The “national agreement” also allowed a team to “reserve” a player’s rights without interference from other teams looking to poach a player, or a player looking to competing teams for a more lucrative contract. When the contract expired, all Major League teams colluded, agreeing not to make an offer for another team’s player. Each player could only negotiate with one club, a monopsony in economic terms. A player who was offered an unsatisfactory contract had no power or leverage to solicit offers from a competing team. The only options the player had were to sign to the terms dictated by his current club, or retire. Under the reserve system, “cartel rules” controlled the movement of players.

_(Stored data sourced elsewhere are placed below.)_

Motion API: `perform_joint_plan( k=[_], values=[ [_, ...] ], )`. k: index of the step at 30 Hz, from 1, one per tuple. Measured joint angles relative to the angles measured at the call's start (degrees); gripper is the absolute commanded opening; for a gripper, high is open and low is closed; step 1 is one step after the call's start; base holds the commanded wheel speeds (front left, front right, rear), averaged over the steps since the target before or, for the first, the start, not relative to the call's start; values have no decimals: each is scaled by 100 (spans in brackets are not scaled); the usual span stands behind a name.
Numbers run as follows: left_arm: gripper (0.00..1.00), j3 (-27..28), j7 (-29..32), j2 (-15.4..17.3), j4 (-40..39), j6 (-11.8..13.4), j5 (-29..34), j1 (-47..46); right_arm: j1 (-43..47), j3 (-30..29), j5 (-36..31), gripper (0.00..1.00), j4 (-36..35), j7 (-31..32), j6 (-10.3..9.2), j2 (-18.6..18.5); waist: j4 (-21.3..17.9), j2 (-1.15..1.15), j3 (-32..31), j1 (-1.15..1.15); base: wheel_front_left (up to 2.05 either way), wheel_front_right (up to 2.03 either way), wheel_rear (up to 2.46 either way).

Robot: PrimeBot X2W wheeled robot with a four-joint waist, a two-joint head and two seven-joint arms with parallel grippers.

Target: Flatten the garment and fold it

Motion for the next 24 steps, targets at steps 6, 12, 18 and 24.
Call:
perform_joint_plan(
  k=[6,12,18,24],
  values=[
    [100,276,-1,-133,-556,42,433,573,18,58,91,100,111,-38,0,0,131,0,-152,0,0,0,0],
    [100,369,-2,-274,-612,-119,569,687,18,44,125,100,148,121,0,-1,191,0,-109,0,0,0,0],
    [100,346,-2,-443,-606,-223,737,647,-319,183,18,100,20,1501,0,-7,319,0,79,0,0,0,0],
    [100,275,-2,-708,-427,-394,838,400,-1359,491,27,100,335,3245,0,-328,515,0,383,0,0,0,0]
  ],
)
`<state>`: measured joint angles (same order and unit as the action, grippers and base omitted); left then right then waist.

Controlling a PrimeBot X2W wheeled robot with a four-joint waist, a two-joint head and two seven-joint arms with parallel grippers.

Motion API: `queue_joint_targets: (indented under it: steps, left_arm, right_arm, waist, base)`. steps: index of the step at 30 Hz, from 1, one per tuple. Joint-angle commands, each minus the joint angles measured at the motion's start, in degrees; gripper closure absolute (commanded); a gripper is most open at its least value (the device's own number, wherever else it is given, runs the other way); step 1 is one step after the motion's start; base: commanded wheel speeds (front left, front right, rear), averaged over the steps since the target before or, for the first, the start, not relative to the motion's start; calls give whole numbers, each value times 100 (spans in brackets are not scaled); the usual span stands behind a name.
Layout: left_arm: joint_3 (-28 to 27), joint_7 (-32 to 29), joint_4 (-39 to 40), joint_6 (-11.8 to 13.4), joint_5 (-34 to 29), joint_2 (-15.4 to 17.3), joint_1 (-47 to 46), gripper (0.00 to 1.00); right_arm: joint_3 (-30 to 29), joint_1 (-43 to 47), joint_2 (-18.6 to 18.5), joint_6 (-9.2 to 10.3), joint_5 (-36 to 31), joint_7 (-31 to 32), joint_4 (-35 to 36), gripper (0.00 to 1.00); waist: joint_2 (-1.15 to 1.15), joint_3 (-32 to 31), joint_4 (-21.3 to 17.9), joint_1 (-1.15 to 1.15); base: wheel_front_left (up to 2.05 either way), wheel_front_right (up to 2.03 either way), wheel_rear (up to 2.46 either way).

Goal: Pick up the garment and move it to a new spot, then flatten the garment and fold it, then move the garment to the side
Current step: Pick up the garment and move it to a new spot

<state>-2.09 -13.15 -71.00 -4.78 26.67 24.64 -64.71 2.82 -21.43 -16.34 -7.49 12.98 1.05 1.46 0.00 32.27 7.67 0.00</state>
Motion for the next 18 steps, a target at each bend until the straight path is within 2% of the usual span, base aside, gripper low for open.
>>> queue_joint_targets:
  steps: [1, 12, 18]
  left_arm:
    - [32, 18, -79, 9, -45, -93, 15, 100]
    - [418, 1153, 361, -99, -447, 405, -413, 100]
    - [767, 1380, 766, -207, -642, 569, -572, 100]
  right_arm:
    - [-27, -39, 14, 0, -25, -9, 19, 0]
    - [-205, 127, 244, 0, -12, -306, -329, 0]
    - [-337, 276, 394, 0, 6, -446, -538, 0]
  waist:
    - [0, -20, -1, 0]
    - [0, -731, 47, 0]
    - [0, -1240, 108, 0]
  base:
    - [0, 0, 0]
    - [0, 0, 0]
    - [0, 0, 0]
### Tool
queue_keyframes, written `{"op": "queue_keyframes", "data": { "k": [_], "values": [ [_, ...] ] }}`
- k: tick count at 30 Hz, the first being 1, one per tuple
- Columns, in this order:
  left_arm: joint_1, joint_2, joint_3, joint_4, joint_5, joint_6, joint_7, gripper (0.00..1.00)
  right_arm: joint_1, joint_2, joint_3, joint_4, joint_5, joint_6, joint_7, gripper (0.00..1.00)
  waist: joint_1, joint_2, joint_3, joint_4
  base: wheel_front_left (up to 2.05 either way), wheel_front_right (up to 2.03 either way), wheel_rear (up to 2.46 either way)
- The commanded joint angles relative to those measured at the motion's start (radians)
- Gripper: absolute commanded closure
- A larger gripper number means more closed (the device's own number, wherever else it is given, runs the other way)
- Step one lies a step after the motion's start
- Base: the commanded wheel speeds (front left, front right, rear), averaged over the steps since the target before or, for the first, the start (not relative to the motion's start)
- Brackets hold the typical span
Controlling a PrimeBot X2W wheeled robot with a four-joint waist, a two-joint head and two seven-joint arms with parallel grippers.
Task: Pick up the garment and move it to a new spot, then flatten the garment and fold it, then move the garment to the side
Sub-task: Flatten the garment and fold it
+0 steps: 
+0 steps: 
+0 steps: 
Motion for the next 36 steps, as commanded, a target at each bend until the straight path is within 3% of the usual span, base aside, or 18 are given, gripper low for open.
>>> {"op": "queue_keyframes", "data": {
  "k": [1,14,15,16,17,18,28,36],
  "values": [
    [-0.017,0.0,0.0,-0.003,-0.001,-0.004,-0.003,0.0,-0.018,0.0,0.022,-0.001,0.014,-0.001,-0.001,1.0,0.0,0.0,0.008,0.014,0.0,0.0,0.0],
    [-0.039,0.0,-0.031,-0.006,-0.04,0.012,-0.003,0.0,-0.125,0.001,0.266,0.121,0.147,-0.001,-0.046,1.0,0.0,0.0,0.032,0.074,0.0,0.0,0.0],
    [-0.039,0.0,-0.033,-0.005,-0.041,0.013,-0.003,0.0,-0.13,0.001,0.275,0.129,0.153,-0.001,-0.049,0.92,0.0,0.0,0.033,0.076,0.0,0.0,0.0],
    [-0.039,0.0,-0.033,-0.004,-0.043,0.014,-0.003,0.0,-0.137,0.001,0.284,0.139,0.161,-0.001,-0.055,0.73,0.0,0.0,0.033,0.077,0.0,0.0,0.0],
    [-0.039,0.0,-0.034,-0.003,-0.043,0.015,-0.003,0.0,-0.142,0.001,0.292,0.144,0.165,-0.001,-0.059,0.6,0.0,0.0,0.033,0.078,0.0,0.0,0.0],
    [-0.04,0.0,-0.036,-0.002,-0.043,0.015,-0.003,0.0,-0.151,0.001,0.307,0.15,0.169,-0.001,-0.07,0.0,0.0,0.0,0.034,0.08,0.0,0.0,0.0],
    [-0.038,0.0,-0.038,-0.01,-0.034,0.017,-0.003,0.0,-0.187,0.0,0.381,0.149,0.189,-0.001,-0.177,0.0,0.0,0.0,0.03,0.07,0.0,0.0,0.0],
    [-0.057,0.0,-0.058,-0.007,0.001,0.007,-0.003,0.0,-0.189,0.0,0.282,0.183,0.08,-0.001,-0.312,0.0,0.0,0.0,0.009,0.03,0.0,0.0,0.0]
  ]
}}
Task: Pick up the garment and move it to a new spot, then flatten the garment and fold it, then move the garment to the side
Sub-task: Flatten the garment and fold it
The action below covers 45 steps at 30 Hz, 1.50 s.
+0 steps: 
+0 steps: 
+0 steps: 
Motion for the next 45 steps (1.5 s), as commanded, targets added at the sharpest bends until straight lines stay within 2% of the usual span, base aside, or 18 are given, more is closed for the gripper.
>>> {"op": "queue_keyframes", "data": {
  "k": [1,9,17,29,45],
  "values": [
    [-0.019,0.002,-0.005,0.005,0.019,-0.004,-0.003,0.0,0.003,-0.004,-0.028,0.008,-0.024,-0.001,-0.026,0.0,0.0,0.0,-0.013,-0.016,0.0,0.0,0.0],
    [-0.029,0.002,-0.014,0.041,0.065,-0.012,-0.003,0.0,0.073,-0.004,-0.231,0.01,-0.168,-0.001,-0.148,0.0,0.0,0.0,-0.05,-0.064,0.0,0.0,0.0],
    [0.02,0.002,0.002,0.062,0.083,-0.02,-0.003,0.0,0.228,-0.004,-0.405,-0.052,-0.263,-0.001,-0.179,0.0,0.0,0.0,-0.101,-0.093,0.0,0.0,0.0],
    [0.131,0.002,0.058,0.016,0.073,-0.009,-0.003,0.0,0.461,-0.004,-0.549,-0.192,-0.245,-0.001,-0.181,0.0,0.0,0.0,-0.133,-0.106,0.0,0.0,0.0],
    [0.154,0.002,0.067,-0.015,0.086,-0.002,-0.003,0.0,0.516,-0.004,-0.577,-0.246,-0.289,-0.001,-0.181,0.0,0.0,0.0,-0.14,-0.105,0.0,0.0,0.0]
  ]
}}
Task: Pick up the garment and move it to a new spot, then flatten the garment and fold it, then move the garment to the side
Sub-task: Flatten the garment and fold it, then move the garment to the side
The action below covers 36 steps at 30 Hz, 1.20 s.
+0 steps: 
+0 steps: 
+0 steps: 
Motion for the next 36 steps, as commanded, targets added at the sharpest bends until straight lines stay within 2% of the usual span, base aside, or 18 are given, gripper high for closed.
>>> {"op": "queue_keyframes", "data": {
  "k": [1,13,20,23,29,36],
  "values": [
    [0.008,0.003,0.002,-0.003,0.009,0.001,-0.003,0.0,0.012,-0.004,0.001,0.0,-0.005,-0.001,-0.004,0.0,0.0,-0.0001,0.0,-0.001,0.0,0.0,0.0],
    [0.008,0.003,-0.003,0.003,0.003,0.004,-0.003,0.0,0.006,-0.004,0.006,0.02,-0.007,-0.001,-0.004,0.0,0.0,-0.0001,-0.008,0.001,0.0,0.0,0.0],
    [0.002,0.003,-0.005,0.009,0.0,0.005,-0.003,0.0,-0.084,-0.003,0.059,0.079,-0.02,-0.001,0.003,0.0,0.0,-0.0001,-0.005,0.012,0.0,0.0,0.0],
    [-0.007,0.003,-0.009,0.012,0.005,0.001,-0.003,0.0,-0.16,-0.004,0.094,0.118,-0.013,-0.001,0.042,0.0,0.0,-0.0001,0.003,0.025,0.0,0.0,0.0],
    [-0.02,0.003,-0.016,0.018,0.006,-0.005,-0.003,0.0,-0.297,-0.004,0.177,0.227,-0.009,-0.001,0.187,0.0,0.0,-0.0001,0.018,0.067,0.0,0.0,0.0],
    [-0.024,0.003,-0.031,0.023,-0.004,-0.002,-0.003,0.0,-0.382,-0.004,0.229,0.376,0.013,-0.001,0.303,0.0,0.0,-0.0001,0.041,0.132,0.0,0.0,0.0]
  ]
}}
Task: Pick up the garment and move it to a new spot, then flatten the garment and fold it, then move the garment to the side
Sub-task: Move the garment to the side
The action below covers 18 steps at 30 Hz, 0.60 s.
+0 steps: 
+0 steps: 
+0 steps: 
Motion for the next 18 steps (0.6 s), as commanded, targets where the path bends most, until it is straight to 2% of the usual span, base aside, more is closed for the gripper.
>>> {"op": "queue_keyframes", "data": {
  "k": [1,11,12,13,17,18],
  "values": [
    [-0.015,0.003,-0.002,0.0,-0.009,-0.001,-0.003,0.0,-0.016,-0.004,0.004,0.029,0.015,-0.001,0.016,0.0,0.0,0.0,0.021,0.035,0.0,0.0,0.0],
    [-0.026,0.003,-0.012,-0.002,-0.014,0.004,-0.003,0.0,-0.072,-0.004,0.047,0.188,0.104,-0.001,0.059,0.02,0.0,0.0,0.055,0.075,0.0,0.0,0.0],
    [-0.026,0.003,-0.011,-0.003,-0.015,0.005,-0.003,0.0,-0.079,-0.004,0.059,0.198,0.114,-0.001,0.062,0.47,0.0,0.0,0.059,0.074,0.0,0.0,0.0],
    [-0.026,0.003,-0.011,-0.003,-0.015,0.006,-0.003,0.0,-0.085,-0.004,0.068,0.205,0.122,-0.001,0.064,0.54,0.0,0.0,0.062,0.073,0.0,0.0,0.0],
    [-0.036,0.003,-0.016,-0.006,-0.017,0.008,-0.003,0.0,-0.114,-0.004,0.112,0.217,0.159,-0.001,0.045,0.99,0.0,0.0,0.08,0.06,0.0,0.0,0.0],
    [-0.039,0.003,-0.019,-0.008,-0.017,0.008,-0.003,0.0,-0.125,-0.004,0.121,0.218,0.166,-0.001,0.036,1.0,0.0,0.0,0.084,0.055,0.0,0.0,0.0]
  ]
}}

Today, college athletes under scholarship with an NCAA member institution are in an economic situation similar to baseball players during the period of the reserve clause. This is because since 1973, NCAA’s rules mandate that athletic scholarships be awarded for no more than one academic year, renewable at the discretion of the member institution.This rule mandate is comparable to the reserve system wherein a key provision in the uniform player contract was that when it expired, the team, and only the team, retained the option to renew the contract for another season. The player had no right, similar to a college athlete, to compel an organization to allow him to play another season.
Additionally, each student-athlete, as a requirement to attend and play athletics for a college or university, is required to sign the National Letter of Intent (NLI). This NLI commits the student-athlete to the school for a full four years, while also making it difficult, if not impossible, to transfer schools without penalty. This is again similar to the reserve system wherein a player, in order to play professional baseball, was compelled to sign the contract prescribed by the league, or abandon baseball as a profession. The absolute lack of mutuality, both in obligation and in remedy, in the NLI makes it necessary for the student-athlete to either sign such as it is prescribed, or not play college athletics at all. What the student-athlete faces, as baseball players did previously, is a “Hobson’s Choice - whether you will “
The college or university, however, has the right to revoke the scholarship at any time for serious misconduct, voluntary withdrawal from a sport for personal reasons, or if the athlete is rendered ineligible. Additionally, a student-athlete who is injured, ill, does not play well, is replaced by a better or incoming recruit, one who simply does not fit the scheme because of a coaching change, or because of a “bad attitude,” may be released from the team and his or her scholarship revoked without cause. The college’s only obligations are to notify the athlete of the nonrenewal decision and of the athlete’s right to appeal.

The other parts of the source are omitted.